The Ad Hoc Change

  • Comments posted to this topic are about the item The Ad Hoc Change

  • Right on. I would add only one precept: use scripts, not GUI. Scripts can be reviewed and reused later, but if you use GUI, you may log a step correctly while actually doing something slightly off and wrong.

  • Ironically, it's actually easier to make manual adjustments like this in a badly designed database--normalisation makes things easier for computers but a lot harder for people!

  • It's also easier to put invalid data in a denormalized database or one that lacks proper declarative referential integrity.

  • gitmo (5/31/2011)


    It's also easier to put invalid data in a denormalized database or one that lacks proper declarative referential integrity.

    Entirely true, and I wasn't suggesting that we should all design bad databases just to make manual updates easier--just that if you're working with an already badly designed database, this sort of manipulation isn't as tricky!

  • Right-on! Thank-you for sharing the original post, Steve! In my 6 years of experience, I have done numerous production ad-hoc updates, but have always ensured that all 7 processes are followed. This ensures that we don't end up in a cycle of ad-hoc updates (we fix the data, fix the code and that's it - we should not have to fix the data again).

    Also, the team was formulated such that we had our own DBA. The regular DBA would be brought in sync (just as the rest of the development team) on any production issues so that they can take care about these in the next release of the product. In most times, we found that both were masters of their own areas - the production/sustenance team/DBA was best in troubleshooting and applying such patches, and the development DBA in actually fixing the issue once the root-cause was identified.

    Thanks & Regards,
    Nakul Vachhrajani.
    http://nakulvachhrajani.com

    Follow me on
    Twitter: @sqltwins

  • In the past, whenver a "data fix" was required in production; a change order was created, and I'd write a T-SQL script which would go though the normal version control, QA, and production deployment process.
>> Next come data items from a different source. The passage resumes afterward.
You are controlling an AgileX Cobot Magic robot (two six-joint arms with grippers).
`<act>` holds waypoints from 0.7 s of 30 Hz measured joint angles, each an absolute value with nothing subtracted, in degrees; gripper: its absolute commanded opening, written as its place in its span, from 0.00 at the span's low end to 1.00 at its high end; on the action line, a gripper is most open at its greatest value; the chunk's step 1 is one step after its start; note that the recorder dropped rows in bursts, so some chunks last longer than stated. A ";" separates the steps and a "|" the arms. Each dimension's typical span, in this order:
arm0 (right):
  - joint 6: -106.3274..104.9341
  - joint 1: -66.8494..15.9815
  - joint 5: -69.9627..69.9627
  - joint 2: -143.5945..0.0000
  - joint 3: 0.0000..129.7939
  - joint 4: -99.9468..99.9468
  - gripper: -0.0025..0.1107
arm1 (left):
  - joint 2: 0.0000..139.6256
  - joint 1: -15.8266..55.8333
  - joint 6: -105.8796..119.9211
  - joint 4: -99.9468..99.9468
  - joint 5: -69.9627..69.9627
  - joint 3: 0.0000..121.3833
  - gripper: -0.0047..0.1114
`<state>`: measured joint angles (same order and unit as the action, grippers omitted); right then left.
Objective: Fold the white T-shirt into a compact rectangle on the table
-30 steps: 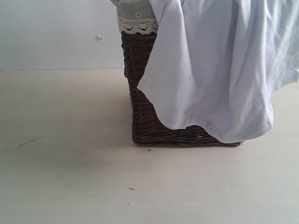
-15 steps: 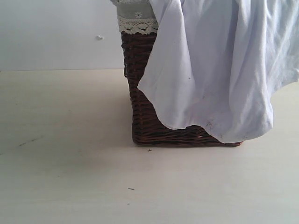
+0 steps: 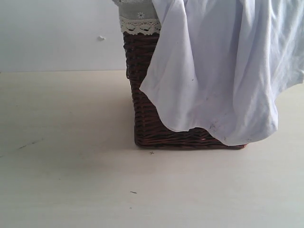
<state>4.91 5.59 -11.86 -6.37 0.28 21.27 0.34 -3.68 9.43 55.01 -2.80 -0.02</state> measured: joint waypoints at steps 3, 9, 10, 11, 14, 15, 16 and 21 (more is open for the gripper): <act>5.33 5.59 -12.22 -6.37 0.28 22.45 0.02 | 0.34 -3.68 8.97 58.59 -3.15 -0.02 0.04; 6.64 5.59 -7.16 -6.37 1.71 23.40 0.02 | 0.34 -3.68 11.62 57.16 9.18 4.08 0.04; 6.64 5.59 -5.43 -6.37 2.88 23.20 0.02 | 0.34 -3.68 12.76 56.83 10.92 5.66 0.04; 6.64 5.59 -4.00 -6.37 4.21 22.59 0.02 | 0.93 -3.68 14.02 56.55 12.20 7.34 0.04; 6.13 5.59 -0.34 -6.74 8.18 20.63 0.02 | 5.01 -3.68 18.38 56.31 14.99 12.19 0.04; 5.61 5.59 0.78 -7.28 9.33 20.04 0.02 | 7.20 -3.68 19.88 56.31 16.00 13.95 0.04; 4.72 5.59 2.83 -8.25 11.07 19.47 0.02 | 9.75 -3.68 22.11 56.23 17.88 15.73 0.04; -1.62 5.59 13.68 -15.32 17.42 18.40 0.02 | 23.96 -3.68 28.01 56.09 25.99 24.30 0.04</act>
<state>-1.62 5.59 13.68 -15.32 17.42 18.40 23.96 -3.68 28.01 56.09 25.99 24.30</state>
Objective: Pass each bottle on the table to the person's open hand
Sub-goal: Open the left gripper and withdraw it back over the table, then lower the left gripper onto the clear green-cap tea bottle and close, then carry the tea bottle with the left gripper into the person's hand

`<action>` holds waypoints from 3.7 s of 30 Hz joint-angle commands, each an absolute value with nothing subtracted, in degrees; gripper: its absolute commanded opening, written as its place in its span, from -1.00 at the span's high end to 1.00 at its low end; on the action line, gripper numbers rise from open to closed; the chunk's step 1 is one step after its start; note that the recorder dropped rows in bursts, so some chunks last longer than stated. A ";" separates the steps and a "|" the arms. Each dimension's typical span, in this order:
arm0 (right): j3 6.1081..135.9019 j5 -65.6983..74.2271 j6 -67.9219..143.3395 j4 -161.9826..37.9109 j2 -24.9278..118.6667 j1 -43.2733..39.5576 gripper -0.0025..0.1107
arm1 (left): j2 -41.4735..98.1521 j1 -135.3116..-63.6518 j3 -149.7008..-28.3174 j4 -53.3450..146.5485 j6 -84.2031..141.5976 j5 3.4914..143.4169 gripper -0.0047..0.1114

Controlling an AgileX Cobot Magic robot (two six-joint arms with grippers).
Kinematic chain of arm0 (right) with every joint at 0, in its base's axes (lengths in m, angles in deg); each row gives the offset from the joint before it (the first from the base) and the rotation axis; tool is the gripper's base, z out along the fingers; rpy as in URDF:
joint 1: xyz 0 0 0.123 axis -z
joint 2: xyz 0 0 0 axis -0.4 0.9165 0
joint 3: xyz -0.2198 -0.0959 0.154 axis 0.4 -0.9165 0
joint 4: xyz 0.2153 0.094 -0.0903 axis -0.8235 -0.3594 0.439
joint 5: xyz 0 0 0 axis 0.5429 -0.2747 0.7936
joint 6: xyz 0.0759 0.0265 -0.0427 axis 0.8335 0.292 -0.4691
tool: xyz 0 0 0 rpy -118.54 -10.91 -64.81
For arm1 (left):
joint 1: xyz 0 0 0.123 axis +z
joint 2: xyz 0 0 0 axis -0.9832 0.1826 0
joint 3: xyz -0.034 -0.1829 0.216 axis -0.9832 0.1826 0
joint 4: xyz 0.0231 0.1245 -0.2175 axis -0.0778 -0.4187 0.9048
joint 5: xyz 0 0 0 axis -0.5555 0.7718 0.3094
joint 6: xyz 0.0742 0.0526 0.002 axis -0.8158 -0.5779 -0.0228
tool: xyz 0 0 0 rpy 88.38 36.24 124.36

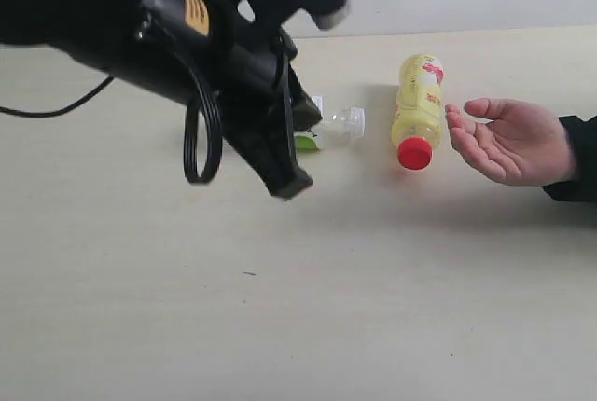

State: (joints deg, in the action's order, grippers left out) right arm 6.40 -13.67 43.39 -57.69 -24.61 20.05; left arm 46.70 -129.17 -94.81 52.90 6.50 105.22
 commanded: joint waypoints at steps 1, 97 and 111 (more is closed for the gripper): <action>6.11 -13.34 43.10 -57.58 -24.93 20.26 0.96 | 49.16 -123.20 -103.80 53.22 6.36 112.22 0.92; 6.11 -13.34 43.10 -57.58 -24.93 20.26 0.96 | 88.04 -120.29 -155.45 47.90 19.06 143.42 0.92; 6.11 -13.34 43.10 -57.58 -24.93 20.26 0.96 | 84.94 -133.66 -155.45 42.92 49.72 143.42 0.92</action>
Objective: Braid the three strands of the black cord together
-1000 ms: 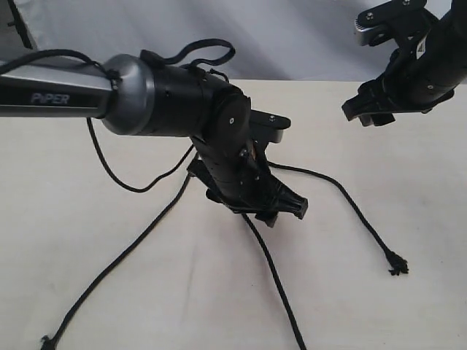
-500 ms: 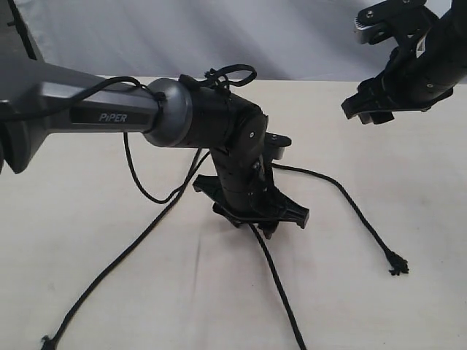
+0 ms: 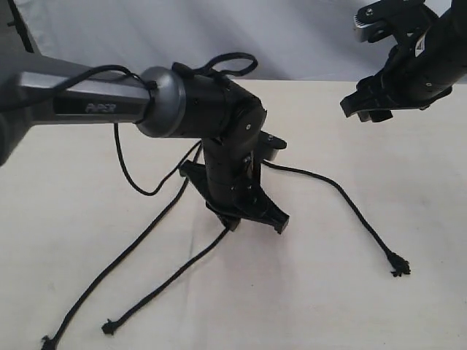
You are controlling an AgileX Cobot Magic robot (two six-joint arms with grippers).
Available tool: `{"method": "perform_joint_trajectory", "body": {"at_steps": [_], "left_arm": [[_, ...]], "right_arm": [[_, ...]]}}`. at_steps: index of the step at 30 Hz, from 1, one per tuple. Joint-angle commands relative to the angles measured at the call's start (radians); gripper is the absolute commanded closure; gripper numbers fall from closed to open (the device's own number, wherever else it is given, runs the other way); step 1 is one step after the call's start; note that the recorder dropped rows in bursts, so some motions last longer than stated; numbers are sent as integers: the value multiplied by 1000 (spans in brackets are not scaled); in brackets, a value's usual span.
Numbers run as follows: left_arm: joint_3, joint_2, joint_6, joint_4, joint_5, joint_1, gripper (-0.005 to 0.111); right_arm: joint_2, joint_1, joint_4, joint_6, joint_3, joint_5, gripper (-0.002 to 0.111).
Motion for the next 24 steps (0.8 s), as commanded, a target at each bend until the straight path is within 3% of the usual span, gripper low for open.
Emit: {"method": "perform_joint_trajectory", "body": {"at_steps": [1,5,12,16,24], "left_arm": [[-3,-107,-13,131,59,26,106],[-3,-178,-43,221,123,71,106],[-1,-215,-48,276,181,227,106],[47,-213,-48,276,112,317,106],[243,-211,-35,276,-158,382,106]], "right_arm": [[-8,-3,-5,6,3,-9,49],[-8,-3,-5,6,3,-9,49],[-8,-3,-5,33,3,-28,49],[-8,-3,-5,33,3,-28,49],[16,-3,-5,32,3,-28,49]]}}
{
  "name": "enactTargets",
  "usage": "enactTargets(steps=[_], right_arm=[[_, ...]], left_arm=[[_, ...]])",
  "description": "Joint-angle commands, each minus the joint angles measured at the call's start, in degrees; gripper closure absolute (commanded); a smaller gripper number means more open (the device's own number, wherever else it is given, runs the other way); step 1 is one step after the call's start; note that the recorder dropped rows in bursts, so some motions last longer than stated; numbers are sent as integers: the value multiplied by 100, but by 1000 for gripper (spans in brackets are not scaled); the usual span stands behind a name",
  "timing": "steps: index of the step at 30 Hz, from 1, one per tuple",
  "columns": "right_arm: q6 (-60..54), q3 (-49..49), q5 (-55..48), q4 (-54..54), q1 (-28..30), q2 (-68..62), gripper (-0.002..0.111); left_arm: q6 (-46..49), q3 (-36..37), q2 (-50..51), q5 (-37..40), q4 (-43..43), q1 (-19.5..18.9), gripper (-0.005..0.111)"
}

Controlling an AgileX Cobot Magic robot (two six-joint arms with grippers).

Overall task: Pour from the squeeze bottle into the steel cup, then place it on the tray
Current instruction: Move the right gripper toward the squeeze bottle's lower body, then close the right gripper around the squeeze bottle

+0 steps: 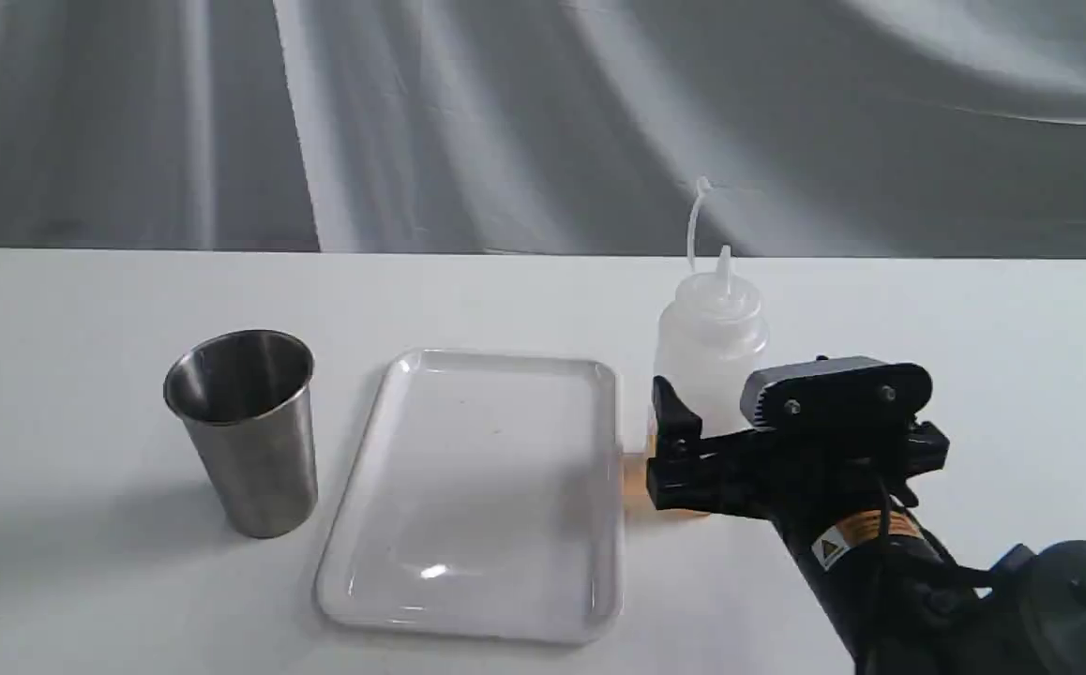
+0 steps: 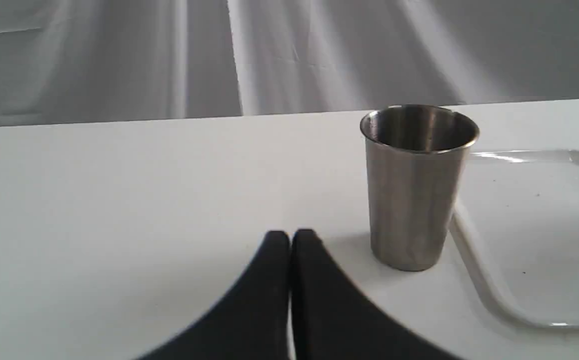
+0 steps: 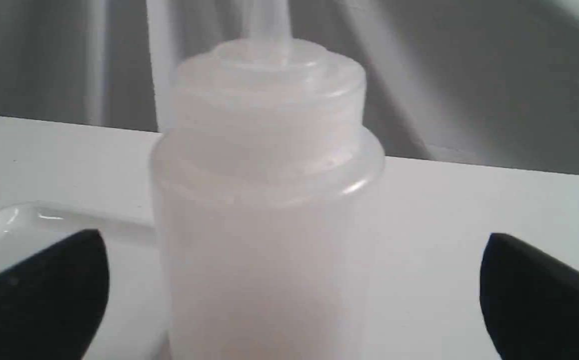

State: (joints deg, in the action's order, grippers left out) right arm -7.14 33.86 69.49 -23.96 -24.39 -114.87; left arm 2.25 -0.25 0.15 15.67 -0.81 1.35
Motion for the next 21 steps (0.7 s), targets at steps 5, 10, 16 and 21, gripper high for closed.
enactTargets(steps=[5, 10, 16, 21], right_arm=[[-19, 96, 47, 659, 322, -359, 3], [-75, 378, 47, 682, 326, -687, 3], [-185, 789, 47, 682, 326, -1027, 3], [-292, 1074, 47, 622, 326, -1293, 3]], left_arm=[[-28, 25, -15, -43, -6, -9, 107], [-28, 25, -15, -43, -6, -9, 107], [-15, 25, -15, -43, -6, -9, 107], [-15, 25, -15, -43, -6, -9, 107]])
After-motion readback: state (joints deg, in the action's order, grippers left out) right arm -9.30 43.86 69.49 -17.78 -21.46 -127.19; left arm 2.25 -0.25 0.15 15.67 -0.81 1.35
    Regarding the possibility of an ad-hoc change violating some data itegrity or business rule; that's a very good point. What I do is attempt to identify stored procedure calls that could accomplish the same task, rather than just coding a series of ad-hoc DML statements. Fortunately we don't put DML coding in triggers. Sometimes the application doesn't support a specific workflow or case usage need, and a one-off script is needed as an interim solution until the application developers can develop, QA, and deploy the permanent solution to production.

    These scripts, which make stored procedures calls to mimic the application workflow, are actually very similar to the scripts I use for unit testing purposes.

    "Do not seek to follow in the footsteps of the wise. Instead, seek what they sought." - Matsuo Basho

  • I was the senior DBA in a PCI certified business. I had zero access to all production systems, and was required to work through an operator for all Ad-hoc changes.

    When I took the role I thought these constraints impossible to manage in a timely fashion. I was wrong.

    Over time we developed the ability to rapidly emulate the production system in a dev environment.

    All Ad-Hoc changes were designed, scripted and testing in the DEV environment. Once passing DEV, they were reviewed and approved by QA. If there was enough risk, the scripts were also tested in the QA environment.

    When complete, the scripts were passed to the production operator. The production operator knew little SQL, and simply ran the scripts from a command line.

    In the four years I worked with this process, we NEVER had to execute our backout plan. We were very quick to get changes into production with 100% success.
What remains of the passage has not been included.